The records must be retyped exactly, with no pictures included.

-------

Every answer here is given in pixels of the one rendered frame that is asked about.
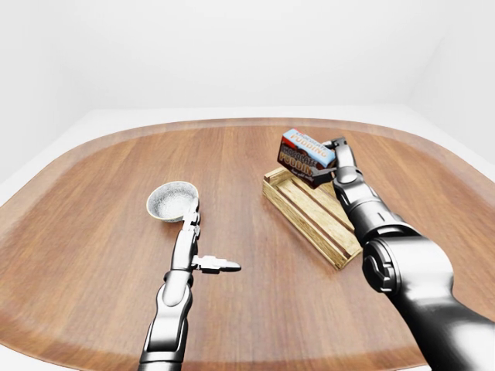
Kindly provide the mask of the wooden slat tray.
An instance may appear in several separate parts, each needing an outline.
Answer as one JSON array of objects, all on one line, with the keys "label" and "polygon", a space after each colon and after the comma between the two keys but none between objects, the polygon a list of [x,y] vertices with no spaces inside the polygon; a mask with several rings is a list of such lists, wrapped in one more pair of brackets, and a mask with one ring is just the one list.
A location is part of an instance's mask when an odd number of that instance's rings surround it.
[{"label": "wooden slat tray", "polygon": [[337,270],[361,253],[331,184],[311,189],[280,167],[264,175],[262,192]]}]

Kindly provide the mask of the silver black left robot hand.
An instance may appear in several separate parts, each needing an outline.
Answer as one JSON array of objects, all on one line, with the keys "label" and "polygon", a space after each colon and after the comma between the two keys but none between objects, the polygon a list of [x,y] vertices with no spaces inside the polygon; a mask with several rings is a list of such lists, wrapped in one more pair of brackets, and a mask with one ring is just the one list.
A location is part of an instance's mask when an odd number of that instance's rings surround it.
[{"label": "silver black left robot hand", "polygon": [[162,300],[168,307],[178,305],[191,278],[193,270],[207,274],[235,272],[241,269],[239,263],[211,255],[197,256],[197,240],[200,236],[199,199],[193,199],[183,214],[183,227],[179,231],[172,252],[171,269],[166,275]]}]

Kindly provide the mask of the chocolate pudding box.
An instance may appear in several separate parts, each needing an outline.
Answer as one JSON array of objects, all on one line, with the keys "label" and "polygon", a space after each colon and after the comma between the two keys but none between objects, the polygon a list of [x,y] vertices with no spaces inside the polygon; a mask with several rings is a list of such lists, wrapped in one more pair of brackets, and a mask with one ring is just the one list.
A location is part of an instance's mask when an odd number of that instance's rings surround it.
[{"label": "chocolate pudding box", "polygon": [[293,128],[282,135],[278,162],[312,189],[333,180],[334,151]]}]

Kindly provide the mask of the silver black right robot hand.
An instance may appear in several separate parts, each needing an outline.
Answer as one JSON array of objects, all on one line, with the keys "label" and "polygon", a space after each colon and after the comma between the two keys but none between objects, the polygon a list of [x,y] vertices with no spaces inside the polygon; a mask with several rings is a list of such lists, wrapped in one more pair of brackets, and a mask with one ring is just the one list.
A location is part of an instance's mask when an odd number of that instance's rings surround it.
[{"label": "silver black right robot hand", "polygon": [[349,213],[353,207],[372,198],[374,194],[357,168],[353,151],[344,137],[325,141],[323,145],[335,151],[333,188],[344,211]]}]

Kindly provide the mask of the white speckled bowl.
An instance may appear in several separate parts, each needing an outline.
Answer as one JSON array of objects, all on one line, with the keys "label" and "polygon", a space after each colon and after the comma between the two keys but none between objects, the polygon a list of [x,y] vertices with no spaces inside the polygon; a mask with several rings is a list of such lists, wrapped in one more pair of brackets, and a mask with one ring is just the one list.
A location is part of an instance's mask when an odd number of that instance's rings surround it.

-------

**Problem solution:**
Every answer here is given in pixels of the one rendered frame that is asked about.
Kindly provide the mask of the wooden slat tray.
An instance may appear in several separate parts, each needing an outline.
Answer as one JSON array of objects, all on one line, with the keys "label" and "polygon", a space after each colon and after the comma between the two keys but none between objects, the polygon a list of [x,y] vertices with no spaces inside the polygon; a mask with several rings is a list of such lists, wrapped in one more pair of brackets, and a mask with one ring is just the one list.
A location is part of an instance's mask when an odd number of that instance's rings surround it.
[{"label": "wooden slat tray", "polygon": [[337,270],[361,253],[331,184],[311,189],[280,167],[264,175],[262,192]]}]

Kindly provide the mask of the silver black left robot hand.
An instance may appear in several separate parts, each needing an outline.
Answer as one JSON array of objects, all on one line, with the keys "label" and "polygon", a space after each colon and after the comma between the two keys but none between objects, the polygon a list of [x,y] vertices with no spaces inside the polygon; a mask with several rings is a list of such lists, wrapped in one more pair of brackets, and a mask with one ring is just the one list.
A location is part of an instance's mask when an odd number of that instance's rings surround it.
[{"label": "silver black left robot hand", "polygon": [[162,300],[168,307],[178,305],[191,278],[193,270],[207,274],[235,272],[241,269],[239,263],[211,255],[197,256],[197,240],[200,236],[199,199],[193,199],[183,214],[183,227],[179,231],[172,252],[171,269],[166,275]]}]

Kindly provide the mask of the chocolate pudding box.
An instance may appear in several separate parts, each needing an outline.
Answer as one JSON array of objects, all on one line, with the keys "label" and "polygon", a space after each colon and after the comma between the two keys but none between objects, the polygon a list of [x,y] vertices with no spaces inside the polygon; a mask with several rings is a list of such lists, wrapped in one more pair of brackets, and a mask with one ring is just the one list.
A location is part of an instance's mask when an odd number of that instance's rings surround it.
[{"label": "chocolate pudding box", "polygon": [[293,128],[282,135],[278,162],[312,189],[333,180],[334,151]]}]

Kindly provide the mask of the silver black right robot hand.
An instance may appear in several separate parts, each needing an outline.
Answer as one JSON array of objects, all on one line, with the keys "label" and "polygon", a space after each colon and after the comma between the two keys but none between objects, the polygon a list of [x,y] vertices with no spaces inside the polygon; a mask with several rings is a list of such lists, wrapped in one more pair of brackets, and a mask with one ring is just the one list.
A location is part of an instance's mask when an odd number of that instance's rings surround it.
[{"label": "silver black right robot hand", "polygon": [[349,213],[353,207],[372,198],[374,194],[357,168],[353,151],[344,137],[325,141],[323,145],[335,151],[333,188],[344,211]]}]

Kindly provide the mask of the white speckled bowl.
An instance may appear in several separate parts, each needing an outline.
Answer as one JSON array of objects, all on one line, with the keys "label" and "polygon", a space after each colon and after the comma between the two keys but none between objects, the polygon a list of [x,y] vertices with no spaces inside the polygon; a mask with several rings is a list of such lists, wrapped in one more pair of brackets, and a mask with one ring is just the one list.
A location is part of an instance's mask when an odd number of that instance's rings surround it.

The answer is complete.